I went last Friday, I started out at Magnolia Gardens, they wanted to charge $10.00 for the boat and $5.00 apiece for me and my girlfriend. I ended turning around and going back to Love's they now charge $10.00 to launch but at least their signs are in English not Mexican.


----------



## waterspout (May 21, 2004)

saltyh20 said:


> *good times is still $5.00 bucks but for how long* ............on old 90 at luve's its up to $10.00 i heard


Who know's if Charles keep it and doesn't sell to Jimmy. They are on the river though.
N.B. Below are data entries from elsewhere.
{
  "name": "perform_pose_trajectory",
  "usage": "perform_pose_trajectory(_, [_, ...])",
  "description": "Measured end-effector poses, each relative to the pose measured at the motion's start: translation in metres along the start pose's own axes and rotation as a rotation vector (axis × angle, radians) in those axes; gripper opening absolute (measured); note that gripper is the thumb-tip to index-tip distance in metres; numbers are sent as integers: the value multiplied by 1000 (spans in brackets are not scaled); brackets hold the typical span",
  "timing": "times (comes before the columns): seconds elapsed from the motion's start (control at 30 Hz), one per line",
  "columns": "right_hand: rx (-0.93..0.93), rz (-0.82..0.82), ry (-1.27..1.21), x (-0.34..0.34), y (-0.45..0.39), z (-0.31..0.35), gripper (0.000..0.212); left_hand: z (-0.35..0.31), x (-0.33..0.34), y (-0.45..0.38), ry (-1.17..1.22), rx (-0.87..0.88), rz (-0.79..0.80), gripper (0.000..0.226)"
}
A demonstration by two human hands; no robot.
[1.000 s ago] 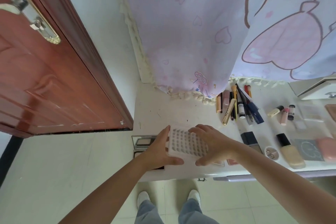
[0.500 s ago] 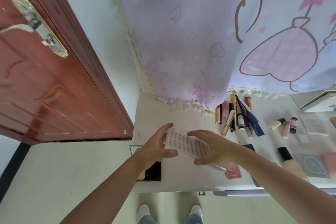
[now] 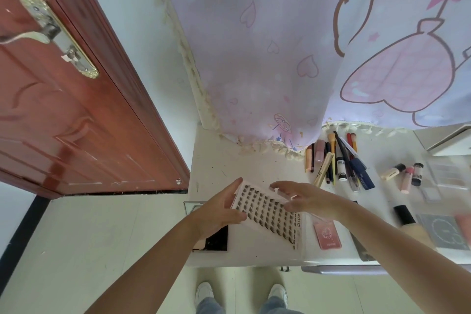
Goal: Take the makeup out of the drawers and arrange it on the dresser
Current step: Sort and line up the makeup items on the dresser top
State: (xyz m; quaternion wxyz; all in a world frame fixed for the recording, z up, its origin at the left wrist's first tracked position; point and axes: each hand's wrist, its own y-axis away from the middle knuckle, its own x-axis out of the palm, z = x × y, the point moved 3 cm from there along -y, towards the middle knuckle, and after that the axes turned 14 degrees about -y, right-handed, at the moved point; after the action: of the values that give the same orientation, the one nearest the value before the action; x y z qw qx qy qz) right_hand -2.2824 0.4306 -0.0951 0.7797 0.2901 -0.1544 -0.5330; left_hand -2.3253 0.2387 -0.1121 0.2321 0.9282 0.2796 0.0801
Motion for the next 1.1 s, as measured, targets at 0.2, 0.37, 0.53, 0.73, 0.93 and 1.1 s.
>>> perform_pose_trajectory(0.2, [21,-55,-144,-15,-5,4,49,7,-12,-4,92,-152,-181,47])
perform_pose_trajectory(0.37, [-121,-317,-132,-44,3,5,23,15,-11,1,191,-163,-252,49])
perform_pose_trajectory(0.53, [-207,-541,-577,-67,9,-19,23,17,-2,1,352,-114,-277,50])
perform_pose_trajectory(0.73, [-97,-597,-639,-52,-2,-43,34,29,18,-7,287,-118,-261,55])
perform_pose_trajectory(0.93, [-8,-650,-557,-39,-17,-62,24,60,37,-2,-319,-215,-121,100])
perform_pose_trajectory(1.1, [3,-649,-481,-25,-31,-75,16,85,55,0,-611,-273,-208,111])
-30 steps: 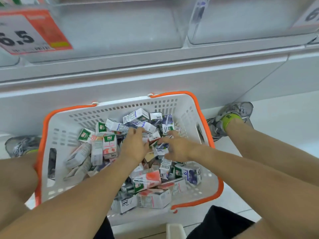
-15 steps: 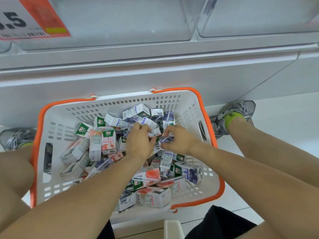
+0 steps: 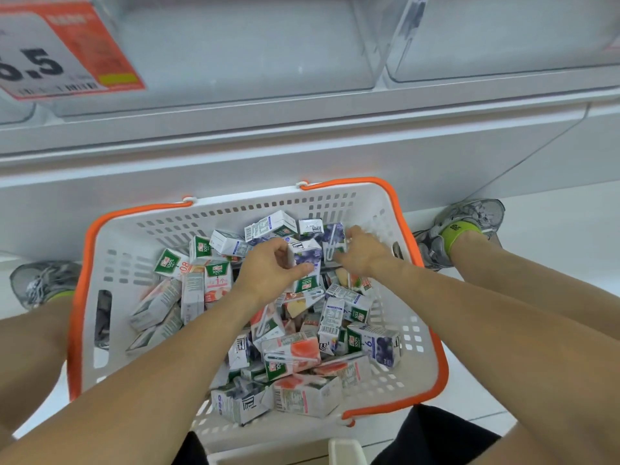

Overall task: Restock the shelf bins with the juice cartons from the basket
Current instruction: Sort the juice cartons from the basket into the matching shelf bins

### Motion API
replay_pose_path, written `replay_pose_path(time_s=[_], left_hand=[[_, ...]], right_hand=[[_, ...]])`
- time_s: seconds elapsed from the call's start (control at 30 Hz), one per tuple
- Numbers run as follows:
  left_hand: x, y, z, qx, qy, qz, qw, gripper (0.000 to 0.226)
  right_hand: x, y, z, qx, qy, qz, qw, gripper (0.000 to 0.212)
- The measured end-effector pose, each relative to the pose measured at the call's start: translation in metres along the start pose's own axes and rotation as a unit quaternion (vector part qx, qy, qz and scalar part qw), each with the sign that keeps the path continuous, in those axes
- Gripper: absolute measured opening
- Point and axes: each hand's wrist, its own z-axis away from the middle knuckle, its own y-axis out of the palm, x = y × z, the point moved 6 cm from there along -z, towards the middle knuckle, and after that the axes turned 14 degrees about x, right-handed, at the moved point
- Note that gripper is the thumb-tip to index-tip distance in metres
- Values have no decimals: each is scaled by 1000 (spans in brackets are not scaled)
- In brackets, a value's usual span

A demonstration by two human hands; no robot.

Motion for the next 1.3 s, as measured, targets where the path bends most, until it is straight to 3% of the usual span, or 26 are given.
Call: replay_pose_path(time_s=[0.1, 0.23, 0.43, 0.53, 0.63, 0.77, 0.83, 0.9, 1.03, 1.07, 1.2, 1.3], left_hand=[[10, -9, 8, -13, -15, 70, 997, 39], [15, -22, 18, -21, -31, 141, 989, 40], [15, -37, 23, -31, -30, 173, 984, 36], [13, -36, 24, -34, -22, 192, 981, 48], [12, -32, 27, -32, -29, 215, 976, 55], [13, -29, 31, -30, -43, 260, 964, 54], [7, -29, 34, -26, -53, 288, 956, 54], [-5, -30, 37, -11, -52, 314, 948, 60], [-38, -38, 39, 38, -5, 347, 937, 99], [-51, -42, 43, 49, 12, 364, 930, 100], [-124, -56, 73, 122, 68, 356, 924, 56], [-159, -72, 89, 152, 106, 305, 934, 58]], right_hand=[[17, 11, -22, -14, -14, 29, 999, 68], [31, 0, -26, -69, 1, 94, 993, 56], [27, -9, -7, -97, -8, 36, 995, 59], [24, -17, 5, -104, -3, 16, 994, 51], [23, -31, 24, -71, 0, -18, 997, 28], [30, -39, 60, 57, -9, -162, 985, 7], [43, -44, 84, 111, -26, -178, 977, 9], [58, -56, 110, 148, -54, -162, 974, 26], [89, -91, 156, 178, -100, -123, 971, 32], [94, -99, 166, 179, -106, -122, 970, 33], [108, -124, 193, 167, -133, -134, 968, 49], [120, -137, 213, 161, -170, -196, 952, 15]])
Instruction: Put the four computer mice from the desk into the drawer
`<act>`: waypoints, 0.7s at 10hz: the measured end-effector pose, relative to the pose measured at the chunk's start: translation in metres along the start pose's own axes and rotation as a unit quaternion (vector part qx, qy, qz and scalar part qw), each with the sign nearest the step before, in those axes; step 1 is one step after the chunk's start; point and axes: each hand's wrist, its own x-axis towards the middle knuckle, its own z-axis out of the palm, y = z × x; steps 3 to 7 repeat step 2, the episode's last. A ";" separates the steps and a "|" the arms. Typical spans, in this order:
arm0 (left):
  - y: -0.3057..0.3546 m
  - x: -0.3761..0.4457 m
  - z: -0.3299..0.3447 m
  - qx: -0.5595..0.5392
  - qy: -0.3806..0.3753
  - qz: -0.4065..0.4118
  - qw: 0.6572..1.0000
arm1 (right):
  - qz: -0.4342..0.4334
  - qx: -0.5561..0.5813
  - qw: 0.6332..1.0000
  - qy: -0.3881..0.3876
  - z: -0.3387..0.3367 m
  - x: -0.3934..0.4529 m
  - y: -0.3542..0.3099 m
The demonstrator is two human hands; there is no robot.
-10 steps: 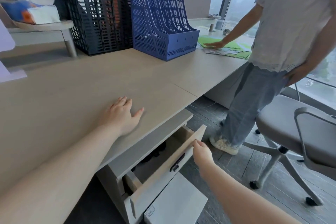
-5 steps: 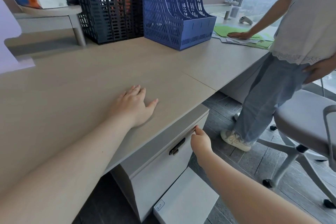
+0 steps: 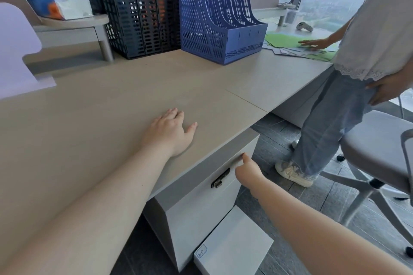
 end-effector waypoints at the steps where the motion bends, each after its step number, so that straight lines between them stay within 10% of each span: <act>1: 0.001 -0.003 0.002 -0.019 0.004 0.000 1.000 | 0.026 -0.023 0.999 -0.016 -0.030 -0.006 0.001; 7: 0.001 -0.004 0.001 -0.028 0.018 -0.003 0.999 | 0.012 -0.018 0.999 -0.043 -0.074 -0.030 0.001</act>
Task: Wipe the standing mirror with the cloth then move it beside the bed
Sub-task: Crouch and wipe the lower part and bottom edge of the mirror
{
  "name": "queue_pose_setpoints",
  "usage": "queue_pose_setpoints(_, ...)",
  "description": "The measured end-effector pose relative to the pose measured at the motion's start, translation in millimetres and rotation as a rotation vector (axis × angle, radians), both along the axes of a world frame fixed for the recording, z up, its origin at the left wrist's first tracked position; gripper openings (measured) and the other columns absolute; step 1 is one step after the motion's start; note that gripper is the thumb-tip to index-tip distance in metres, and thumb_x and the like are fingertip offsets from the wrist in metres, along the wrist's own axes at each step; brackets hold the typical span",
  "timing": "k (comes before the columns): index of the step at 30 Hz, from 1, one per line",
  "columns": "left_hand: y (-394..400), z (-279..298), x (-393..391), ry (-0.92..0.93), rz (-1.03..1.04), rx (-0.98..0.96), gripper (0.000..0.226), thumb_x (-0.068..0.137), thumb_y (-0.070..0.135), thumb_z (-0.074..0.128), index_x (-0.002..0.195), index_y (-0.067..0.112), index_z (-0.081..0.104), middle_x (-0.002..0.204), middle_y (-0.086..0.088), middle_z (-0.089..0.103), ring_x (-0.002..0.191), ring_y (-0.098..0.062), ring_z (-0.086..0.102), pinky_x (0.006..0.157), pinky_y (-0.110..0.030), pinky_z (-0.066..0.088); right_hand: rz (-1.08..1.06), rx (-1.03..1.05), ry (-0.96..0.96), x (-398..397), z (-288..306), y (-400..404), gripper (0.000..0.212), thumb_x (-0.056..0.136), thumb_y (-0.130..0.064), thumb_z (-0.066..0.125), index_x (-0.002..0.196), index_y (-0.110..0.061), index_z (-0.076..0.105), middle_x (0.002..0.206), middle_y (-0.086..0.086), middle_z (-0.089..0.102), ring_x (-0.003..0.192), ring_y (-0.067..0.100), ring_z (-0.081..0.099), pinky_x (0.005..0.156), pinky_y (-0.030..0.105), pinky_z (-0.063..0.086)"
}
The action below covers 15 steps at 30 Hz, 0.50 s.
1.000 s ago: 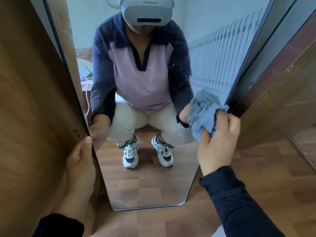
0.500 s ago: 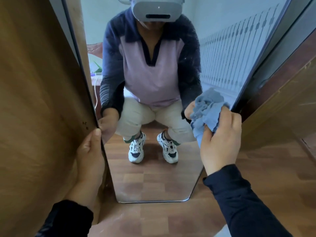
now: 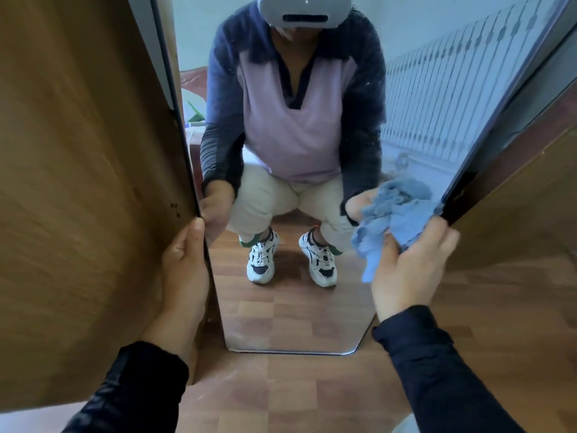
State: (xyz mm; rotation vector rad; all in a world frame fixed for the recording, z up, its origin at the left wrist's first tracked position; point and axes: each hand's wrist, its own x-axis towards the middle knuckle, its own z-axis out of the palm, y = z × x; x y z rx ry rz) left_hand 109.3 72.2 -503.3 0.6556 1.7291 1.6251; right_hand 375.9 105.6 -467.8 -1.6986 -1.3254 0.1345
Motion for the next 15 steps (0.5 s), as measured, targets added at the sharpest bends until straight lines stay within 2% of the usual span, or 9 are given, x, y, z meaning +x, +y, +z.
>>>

$5 launches on the lake are the Ponderosa and BJ's.. One is on 
Luces across from the old Stranges camp, the other is on the east fork...

I have never had problems at Duessen,, sheriff is on patrol constantly when the park is open.


----------



## jmorse46 (Apr 21, 2008)

Are there any good places on the East side of the lake to put a boat in?


----------



## waterspout (May 21, 2004)

BJ's, The Ponderosa, and Lake House are east side,,,, the others are neighborhood ramps...


----------



## bbridges (May 21, 2004)

Go to work Spout


----------



## albert white (Feb 3, 2008)

I have lived in the area for the last 43 years, the last 15 on the lake near Duessan Park (Lakeside Terrace subdivision). Years ago it was not safe to leave your vehicle in the park, however, I have been launching at the park several times a week for the last 15 years and don't know of a single break in to a vehicle. The deputies are always there as well as park workers. There are absolutely no public launches on the west side, the ones Spout mentioned are the ONLY public ones left. By the way, the fishing there is awful, don't come fishing and tell all your friends the same. Unless, however, you want to come to the Ponderosa on Tuesday evening at 6pm to fish the weekly bass tournament, I could use the extra money. Come on, let's play!


----------



## waterspout (May 21, 2004)

albert white said:


> I have lived in the area for the last 43 years, the last 15 on the lake near Duessan Park (Lakeside Terrace subdivision). Years ago it was not safe to leave your vehicle in the park, however, I have been launching at the park several times a week for the last 15 years and don't know of a single break in to a vehicle. The deputies are always there as well as park workers. There are absolutely no public launches on the west side, the ones Spout mentioned are the ONLY public ones left. By the way, the fishing there is awful, don't come fishing and tell all your friends the same. Unless, however, you want to come to the Ponderosa on Tuesday evening at 6pm to fish the weekly bass tournament, I could use the extra money. Come on, let's play!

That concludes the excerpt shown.